## Required action
Reproduce exactly the lines of the material beneath, from the line that contains "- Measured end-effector" to the line that contains "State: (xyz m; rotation", both included, and no other lines.

## Data to use
****************************************

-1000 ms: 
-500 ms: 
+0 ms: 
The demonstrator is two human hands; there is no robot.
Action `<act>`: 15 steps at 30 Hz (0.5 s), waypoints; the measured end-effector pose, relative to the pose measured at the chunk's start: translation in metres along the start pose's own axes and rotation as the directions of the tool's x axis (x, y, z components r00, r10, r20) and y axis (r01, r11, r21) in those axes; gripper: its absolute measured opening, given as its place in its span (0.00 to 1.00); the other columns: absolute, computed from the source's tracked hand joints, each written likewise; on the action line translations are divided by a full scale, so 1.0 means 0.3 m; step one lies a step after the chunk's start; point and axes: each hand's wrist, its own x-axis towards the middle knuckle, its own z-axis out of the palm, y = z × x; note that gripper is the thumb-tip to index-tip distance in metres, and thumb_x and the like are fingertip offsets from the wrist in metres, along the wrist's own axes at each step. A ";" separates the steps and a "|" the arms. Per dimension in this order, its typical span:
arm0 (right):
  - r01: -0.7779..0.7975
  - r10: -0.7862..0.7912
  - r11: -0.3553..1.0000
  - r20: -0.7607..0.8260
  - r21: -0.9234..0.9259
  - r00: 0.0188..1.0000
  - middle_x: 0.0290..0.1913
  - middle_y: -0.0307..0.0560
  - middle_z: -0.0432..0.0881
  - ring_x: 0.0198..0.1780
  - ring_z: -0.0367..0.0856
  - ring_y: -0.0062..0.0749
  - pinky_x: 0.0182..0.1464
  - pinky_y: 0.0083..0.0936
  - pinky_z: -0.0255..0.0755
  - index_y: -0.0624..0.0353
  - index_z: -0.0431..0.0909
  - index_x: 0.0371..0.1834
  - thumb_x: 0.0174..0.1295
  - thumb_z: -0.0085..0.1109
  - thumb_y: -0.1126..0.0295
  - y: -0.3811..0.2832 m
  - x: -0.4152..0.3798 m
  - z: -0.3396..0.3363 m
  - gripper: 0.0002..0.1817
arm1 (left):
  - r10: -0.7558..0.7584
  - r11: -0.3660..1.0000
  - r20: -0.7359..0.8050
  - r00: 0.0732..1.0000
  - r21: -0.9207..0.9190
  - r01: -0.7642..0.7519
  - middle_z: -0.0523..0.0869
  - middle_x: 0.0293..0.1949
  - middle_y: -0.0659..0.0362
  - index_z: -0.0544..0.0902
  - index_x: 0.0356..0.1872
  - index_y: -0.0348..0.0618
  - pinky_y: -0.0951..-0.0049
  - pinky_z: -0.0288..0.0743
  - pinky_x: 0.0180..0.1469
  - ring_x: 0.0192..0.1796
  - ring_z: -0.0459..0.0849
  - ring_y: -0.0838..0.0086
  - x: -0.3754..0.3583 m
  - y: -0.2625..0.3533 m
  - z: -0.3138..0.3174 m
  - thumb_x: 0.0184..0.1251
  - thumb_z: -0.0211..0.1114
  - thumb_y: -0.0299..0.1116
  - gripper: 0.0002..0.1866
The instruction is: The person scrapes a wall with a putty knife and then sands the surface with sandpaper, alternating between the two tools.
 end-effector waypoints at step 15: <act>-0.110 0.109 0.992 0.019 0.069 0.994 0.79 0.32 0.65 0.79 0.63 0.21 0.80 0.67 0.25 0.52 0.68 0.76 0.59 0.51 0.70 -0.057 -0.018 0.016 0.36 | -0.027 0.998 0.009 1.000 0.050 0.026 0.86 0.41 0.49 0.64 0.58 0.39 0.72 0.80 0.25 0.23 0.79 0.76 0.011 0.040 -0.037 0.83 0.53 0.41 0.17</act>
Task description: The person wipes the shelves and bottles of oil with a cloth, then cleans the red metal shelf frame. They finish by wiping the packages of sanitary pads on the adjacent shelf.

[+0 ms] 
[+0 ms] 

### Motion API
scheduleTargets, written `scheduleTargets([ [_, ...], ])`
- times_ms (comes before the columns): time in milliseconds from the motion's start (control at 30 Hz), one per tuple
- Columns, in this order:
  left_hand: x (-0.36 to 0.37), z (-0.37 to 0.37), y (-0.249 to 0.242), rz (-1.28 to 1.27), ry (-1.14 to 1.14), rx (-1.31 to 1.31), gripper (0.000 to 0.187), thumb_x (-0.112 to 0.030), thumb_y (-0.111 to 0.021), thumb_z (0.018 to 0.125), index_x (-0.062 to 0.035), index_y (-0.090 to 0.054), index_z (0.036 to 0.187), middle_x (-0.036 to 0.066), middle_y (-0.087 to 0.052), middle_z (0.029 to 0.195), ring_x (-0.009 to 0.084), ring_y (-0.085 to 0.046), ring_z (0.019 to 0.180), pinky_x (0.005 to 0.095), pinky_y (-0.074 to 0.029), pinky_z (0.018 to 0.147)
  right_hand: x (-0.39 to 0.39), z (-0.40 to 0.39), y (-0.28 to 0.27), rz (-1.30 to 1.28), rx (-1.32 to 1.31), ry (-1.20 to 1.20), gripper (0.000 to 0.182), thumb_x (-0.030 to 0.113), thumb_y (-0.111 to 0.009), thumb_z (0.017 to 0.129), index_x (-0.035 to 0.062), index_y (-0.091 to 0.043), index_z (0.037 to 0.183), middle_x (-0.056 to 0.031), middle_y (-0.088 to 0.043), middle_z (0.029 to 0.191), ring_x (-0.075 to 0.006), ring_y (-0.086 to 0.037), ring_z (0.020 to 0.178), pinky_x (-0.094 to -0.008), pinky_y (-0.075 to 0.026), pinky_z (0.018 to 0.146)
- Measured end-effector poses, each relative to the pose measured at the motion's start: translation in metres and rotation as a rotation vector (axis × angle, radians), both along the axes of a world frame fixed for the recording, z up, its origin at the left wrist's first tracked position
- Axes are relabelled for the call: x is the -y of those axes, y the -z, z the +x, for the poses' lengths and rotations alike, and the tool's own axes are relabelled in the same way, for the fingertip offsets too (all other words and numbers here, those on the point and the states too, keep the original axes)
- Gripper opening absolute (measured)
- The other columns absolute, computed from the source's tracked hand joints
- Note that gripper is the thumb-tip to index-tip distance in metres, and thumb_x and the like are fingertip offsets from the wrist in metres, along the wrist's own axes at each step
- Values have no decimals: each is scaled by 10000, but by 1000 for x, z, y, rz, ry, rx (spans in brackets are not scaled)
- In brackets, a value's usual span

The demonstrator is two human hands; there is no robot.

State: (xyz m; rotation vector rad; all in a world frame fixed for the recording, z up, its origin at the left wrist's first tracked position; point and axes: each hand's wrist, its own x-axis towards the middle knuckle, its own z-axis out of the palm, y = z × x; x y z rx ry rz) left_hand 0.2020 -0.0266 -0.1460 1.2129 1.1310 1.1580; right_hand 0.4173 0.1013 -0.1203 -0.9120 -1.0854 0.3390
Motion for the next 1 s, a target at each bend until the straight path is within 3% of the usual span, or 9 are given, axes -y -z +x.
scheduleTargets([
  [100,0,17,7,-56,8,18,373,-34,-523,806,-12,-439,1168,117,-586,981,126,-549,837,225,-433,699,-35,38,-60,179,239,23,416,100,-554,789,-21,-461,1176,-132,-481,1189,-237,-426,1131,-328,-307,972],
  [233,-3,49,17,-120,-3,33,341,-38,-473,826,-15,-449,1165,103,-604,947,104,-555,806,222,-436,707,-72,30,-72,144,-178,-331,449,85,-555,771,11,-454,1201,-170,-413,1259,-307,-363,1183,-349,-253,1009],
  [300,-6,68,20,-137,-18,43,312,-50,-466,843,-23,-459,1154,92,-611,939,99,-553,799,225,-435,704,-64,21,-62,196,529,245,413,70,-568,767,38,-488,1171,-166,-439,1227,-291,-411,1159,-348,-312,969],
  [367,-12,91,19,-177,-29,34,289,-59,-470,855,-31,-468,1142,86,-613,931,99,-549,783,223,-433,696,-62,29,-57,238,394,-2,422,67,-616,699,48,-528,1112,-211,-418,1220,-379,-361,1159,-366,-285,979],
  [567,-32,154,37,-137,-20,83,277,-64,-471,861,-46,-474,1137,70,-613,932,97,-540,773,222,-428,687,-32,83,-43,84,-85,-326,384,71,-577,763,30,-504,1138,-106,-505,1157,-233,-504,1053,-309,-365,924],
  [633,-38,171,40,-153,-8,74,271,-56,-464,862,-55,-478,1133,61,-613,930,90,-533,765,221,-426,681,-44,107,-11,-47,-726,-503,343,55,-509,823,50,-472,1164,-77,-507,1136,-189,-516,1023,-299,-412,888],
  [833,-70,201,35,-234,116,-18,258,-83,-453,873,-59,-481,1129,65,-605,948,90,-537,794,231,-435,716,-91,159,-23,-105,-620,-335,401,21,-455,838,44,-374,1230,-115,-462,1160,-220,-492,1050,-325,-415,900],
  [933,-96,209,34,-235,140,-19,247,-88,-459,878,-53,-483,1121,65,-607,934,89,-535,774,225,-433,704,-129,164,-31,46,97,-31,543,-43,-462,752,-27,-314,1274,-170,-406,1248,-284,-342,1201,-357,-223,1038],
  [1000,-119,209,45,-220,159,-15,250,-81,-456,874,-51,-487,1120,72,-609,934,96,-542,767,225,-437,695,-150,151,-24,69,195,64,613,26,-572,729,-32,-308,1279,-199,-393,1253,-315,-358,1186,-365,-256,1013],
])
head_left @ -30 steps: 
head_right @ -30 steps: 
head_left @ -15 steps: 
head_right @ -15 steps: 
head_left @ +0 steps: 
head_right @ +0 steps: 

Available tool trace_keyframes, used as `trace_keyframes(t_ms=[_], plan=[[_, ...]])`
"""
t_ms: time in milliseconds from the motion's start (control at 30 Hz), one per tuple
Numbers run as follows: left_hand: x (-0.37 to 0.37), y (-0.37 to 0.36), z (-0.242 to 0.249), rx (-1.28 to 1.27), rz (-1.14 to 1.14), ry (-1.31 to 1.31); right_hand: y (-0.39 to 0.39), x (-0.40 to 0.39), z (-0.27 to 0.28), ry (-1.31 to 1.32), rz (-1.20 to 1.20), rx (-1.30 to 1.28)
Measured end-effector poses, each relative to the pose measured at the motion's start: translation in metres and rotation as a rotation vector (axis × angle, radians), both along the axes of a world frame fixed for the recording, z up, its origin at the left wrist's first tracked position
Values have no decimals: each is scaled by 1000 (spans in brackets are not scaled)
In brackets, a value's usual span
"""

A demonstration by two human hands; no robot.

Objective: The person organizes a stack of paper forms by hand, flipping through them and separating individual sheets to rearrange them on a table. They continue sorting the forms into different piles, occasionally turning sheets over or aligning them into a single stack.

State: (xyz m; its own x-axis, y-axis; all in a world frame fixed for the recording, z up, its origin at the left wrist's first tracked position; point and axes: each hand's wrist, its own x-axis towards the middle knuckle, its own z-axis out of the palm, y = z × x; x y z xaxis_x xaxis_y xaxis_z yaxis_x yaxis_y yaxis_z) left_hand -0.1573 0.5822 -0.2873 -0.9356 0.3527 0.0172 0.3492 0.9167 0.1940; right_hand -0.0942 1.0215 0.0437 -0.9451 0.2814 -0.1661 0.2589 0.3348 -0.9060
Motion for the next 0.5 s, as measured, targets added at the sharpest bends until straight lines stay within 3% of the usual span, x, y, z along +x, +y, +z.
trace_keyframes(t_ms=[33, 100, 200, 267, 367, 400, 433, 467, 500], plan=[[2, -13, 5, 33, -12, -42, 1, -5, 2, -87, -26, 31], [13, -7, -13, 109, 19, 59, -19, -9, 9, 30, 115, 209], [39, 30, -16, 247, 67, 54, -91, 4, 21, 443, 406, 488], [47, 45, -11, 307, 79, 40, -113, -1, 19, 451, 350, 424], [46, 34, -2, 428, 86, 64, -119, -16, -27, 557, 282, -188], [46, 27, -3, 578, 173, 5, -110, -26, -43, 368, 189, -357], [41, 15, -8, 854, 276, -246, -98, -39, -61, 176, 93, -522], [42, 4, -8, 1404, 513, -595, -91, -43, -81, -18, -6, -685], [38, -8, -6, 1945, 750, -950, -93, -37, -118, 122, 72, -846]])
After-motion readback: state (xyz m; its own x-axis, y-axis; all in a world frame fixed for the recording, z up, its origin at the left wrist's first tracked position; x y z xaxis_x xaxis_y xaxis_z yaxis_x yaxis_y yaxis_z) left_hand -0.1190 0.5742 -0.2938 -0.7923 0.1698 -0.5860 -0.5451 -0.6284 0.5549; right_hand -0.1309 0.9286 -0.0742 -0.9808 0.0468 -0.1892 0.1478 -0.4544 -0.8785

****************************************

## Task answer
- Measured end-effector poses, each relative to the pose measured at the motion's start: translation in metres and rotation as a rotation vector (axis × angle, radians), both along the axes of a world frame fixed for the recording, z up, its origin at the left wrist's first tracked position
- Axes are relabelled for the call: x is the -y of those axes, y the -z, z the +x, for the poses' lengths and rotations alike, and the tool's own axes are relabelled in the same way, for the fingertip offsets too (all other words and numbers here, those on the point and the states too, keep the original axes)
- Gripper opening absolute (measured)
- The other columns absolute, computed from the source's tracked hand joints
- Note that gripper is the thumb-tip to index-tip distance in metres, and thumb_x and the like are fingertip offsets from the wrist in metres, along the wrist's own axes at each step
- Values have no decimals: each is scaled by 10000, but by 1000 for x, z, y, rz, ry, rx (spans in brackets are not scaled)
- In brackets, a value's usual span

The demonstrator is two human hands; there is no robot.

State: (xyz m; rotation vector rad; all in a world frame fixed for the recording, z up, its origin at the left wrist's first tracked position; point and axes: each hand's wrist, its own x-axis towards the middle knuckle, its own z-axis out of the palm, y = z × x; x y z rx ry rz) left_hand 0.2020 -0.0266 -0.1460 1.2129 1.1310 1.1580; right_hand 0.4173 0.1013 -0.1203 -0.9120 -1.0854 0.3390

This exercise is done.